A morte do homem inteligente
Nestes tempos em que o jornalismo de qualidade anda em recesso, premido pela escolha estratégica da mídia hegemônica de atuar como agente da política, a perda de um talento legítimo tem um efeito devastador.
É assim que o jornalismo recebe a notícia do falecimento de Flávio de Carvalho Serpa, ocorrido na madrugada de segunda-feira (23/5).
Nesta terça-feira, os dois jornais paulistas de circulação nacional, O Estado de S. Paulo e aFolha de S. Paulo, dedicam a ele seus principais obituários.
Formado em Física pela Universidade Federal de Minas Gerais, ele desistiu de dar aulas e se tornou jornalista.
Atuou na chamada imprensa alternativa, no Rio de Janeiro e em São Paulo, ajudando a consolidar dois dos principais títulos da resistência à ditadura: os jornais Opinião e Movimento.
Posteriormente, circulou pelas revistas Veja, IstoÉ e Info Exame; foi, durante quase vinte anos, editor do caderno de Informática do Estado de S. Paulo e colaborou com a Folha de S. Paulo, as revistas Superinteressante, Galileu e Scientific American.
Leitor atento de publicações científicas, Flávio de Carvalho se transformou, ainda que involuntariamente, no mestre dos jornalistas que se aventuraram pela complicada tarefa de traduzir em linguagem comum o conhecimento especializado.
Foi, provavelmente, o principal representante no Brasil da chamada Terceira Cultura, movimento nascido na Inglaterra cujos participantes cuidam de popularizar a ciência sem desvirtuar seus princípios.

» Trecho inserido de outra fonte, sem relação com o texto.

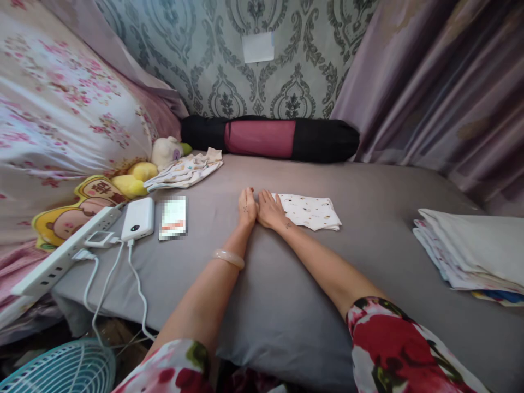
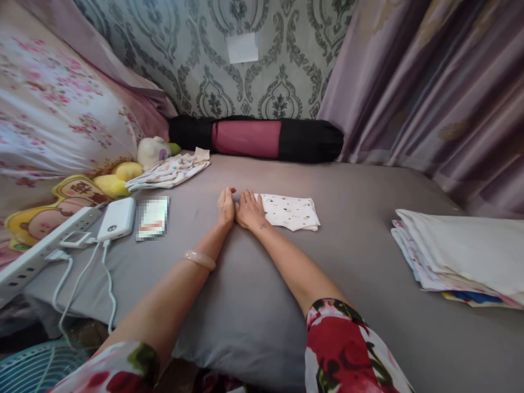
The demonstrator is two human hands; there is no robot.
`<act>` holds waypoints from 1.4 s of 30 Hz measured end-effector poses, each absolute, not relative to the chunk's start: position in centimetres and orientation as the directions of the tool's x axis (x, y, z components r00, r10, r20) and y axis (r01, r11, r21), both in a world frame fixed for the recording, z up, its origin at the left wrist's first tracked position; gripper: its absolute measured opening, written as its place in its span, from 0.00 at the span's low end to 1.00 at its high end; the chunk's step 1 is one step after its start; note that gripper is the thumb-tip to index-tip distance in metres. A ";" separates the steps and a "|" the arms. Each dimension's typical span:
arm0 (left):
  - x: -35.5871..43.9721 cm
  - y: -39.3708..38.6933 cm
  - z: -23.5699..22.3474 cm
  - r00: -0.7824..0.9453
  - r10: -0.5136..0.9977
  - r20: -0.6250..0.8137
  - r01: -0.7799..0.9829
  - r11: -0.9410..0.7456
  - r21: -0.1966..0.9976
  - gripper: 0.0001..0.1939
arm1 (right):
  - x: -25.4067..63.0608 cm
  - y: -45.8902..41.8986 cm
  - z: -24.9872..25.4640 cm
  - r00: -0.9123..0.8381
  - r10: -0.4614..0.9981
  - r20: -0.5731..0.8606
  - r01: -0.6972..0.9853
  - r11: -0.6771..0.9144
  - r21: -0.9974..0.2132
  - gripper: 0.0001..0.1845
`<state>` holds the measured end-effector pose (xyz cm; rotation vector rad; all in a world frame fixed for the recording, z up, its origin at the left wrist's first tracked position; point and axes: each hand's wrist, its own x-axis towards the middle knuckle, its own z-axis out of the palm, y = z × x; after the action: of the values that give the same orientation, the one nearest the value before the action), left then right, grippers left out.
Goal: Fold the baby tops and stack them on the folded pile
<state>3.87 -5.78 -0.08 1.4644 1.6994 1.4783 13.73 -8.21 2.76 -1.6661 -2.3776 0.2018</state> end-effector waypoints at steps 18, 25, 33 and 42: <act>4.6 -6.3 0.1 -0.068 0.922 0.381 0.636 -0.254 0.729 0.20 | 17.3 -8.9 2.9 -0.266 0.932 0.247 0.940 0.307 -0.146 0.27; 5.3 -7.1 -0.1 0.181 0.939 0.292 0.810 -0.311 0.497 0.24 | 18.4 -9.1 2.0 -0.235 0.950 0.204 0.953 0.267 -0.145 0.26; 5.8 -8.5 1.2 0.250 0.938 0.241 0.877 -0.325 0.353 0.20 | 19.3 -9.3 2.7 -0.200 0.965 0.170 0.957 0.229 -0.179 0.28; 6.2 -9.0 1.6 0.325 0.920 0.220 0.907 -0.369 0.202 0.26 | 20.8 -10.2 2.1 -0.089 0.981 0.171 0.975 0.121 -0.186 0.28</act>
<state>6.21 -9.02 1.63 2.5232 1.7397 0.4643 20.76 -10.16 2.07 -1.9290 -2.1476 0.0358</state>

Curiosamente, ele se dedicava também a colecionar informações instigantes porém inúteis, com as quais animava as conversas com os amigos.
Nos últimos anos, era um dos principais incentivadores de encontros de um grupo de jornalistas com os quais havia cruzado em diferentes fases de sua carreira.

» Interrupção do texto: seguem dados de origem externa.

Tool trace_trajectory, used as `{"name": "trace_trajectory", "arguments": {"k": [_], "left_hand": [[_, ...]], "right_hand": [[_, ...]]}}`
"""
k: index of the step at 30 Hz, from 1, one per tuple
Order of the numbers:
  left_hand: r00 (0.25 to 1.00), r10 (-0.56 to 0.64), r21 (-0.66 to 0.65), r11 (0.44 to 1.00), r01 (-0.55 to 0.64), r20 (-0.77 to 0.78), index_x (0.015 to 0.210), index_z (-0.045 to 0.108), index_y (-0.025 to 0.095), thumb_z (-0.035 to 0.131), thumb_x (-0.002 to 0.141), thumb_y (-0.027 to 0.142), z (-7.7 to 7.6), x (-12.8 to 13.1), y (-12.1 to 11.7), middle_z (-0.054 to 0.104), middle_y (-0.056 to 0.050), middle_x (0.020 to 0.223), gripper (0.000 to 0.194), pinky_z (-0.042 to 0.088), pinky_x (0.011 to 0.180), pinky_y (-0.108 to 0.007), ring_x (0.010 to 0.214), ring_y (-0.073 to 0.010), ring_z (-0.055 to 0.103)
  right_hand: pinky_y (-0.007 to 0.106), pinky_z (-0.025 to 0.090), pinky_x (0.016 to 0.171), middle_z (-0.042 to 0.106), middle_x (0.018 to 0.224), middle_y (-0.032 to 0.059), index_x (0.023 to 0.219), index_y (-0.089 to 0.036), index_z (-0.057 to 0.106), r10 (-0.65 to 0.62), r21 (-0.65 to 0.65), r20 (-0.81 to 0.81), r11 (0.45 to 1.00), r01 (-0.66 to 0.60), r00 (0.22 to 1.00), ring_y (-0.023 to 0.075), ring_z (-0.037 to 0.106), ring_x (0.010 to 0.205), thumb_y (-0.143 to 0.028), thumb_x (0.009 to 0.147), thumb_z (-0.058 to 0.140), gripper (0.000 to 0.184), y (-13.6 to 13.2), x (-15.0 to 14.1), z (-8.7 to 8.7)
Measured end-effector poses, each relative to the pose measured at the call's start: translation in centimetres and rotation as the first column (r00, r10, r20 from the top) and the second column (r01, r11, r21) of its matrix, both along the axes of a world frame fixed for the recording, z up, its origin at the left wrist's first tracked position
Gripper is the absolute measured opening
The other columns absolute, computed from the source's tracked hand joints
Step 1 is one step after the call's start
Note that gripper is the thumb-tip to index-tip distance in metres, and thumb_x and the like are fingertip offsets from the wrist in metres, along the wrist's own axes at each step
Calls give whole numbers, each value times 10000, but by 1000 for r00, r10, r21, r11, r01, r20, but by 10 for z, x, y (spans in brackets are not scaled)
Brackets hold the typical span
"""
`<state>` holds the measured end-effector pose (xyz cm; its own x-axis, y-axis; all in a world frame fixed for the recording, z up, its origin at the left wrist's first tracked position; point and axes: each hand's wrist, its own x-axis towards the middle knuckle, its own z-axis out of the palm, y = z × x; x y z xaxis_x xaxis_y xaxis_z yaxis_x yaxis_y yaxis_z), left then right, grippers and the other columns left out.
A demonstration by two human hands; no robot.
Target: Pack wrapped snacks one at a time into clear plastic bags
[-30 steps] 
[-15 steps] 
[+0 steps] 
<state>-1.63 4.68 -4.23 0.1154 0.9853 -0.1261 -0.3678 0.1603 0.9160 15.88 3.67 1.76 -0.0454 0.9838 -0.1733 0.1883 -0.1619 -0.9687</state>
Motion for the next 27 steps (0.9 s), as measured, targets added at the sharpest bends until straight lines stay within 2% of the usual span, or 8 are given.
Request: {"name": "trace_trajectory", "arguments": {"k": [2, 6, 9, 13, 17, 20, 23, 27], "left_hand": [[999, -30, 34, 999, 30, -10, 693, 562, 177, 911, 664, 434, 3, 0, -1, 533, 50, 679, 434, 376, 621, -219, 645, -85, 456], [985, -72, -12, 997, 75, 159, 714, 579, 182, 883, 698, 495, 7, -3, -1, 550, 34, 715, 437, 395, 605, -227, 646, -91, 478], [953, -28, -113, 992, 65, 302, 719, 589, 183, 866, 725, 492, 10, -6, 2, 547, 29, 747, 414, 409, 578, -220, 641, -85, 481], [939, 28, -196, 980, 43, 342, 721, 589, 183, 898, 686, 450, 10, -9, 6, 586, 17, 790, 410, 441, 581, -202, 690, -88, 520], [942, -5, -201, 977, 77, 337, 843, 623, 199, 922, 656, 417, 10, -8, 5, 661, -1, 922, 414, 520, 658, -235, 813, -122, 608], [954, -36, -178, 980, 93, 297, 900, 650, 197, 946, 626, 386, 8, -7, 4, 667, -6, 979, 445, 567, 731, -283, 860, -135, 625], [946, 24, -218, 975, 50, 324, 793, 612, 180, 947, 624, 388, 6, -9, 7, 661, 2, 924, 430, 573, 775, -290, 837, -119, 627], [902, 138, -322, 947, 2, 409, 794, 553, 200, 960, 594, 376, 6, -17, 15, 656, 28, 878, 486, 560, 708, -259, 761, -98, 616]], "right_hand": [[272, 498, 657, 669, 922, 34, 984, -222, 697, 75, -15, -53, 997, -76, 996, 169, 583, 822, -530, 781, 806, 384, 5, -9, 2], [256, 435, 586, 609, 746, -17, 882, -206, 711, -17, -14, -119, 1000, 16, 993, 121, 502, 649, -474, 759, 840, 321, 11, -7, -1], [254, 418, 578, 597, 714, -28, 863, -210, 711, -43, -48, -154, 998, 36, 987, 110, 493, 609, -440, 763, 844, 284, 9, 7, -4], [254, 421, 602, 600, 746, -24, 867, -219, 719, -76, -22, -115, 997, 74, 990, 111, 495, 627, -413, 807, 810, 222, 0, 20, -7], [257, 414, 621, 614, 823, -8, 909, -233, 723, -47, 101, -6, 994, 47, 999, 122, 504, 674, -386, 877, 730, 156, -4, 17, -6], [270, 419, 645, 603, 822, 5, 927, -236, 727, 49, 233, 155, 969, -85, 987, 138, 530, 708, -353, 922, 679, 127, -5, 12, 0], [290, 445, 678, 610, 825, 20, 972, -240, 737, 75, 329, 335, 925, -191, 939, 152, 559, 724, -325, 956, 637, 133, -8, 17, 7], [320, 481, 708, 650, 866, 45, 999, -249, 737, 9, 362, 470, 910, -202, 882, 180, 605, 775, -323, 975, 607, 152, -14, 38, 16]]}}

Em meio à diversidade de temperamentos da turma, costumava conduzir as conversas para a questão da imprensa contemporânea, com intervenções temperadas de um humor sutil e cortante.
Era implacável com relação à falta de qualidade do jornalismo e um crítico severo da linguagem chula que tem marcado a crônica nacional.
Cabeças encolhidas
Nas redes sociais, divertia os amigos com suas invenções, como quando cismava de consertar aparelhos domésticos ou descobrir como funcionam as traquitanas mecânicas ou eletrônicas.
Quando lhe coube testar uma das primeiras câmeras digitais colocadas no mercado, saiu pela redação do Estado de S. Paulo fotografando os colegas, dando início a um hábito que cultivaria pelo resto da vida.
Com o tempo, acabou produzindo um registro do cotidiano da redação, que depois foi enriquecido com as imagens das reuniões de ex-colegas.
Muitos o chamavam de "o homem mais inteligente do mundo", porque era capaz de explicar com clareza desde os mais complexos fenômenos da Física até alguns aspectos pouco discutidos da economia, como certas inconsistências matemáticas de teorias abraçadas pela imprensa.
Ele foi colaborador deste Observatório (ver aqui alguns de seus textos) e atuava em debates sobre jornalismo e ciência pela internet, mas evitava participar ao vivo de eventos de qualquer gênero.
Podia ser visto na plateia de seminários sobre tecnologia ou genética, e suas conversas no cafezinho eram sempre uma oportunidade para entender melhor o que se dizia no palco.
Manteve, enquanto pode, um blog no qual postava reportagens, traduções, resenhas, artigos ou meras curiosidades sobre ciências (ver aqui), sempre pontuadas pelo seu humor peculiar.
Por exemplo, num texto intitulado "O mistério das cabeças encolhidas", registrou que "o volume do cérebro humano caiu 10% desde a Idade da Pedra. Isso explica a grande audiência do BBB e dos programas idiotas de auditório?"
No início dos anos 1990, quando este observador assumiu a tarefa de planejar o ingresso do jornal O Estado de S. Paulo na tecnologia digital de informação e comunicação, Flávio de Carvalho Serpa ofereceu uma enorme contribuição para definir a estratégia, sugerindo que a redação fosse composta por times multitarefas, com jornalistas, tecnólogos e designerstrabalhando juntos desde a pauta.
Flávio de Carvalho Serpa morreu longe das redações, onde predomina exatamente a antítese daquilo que ele representou.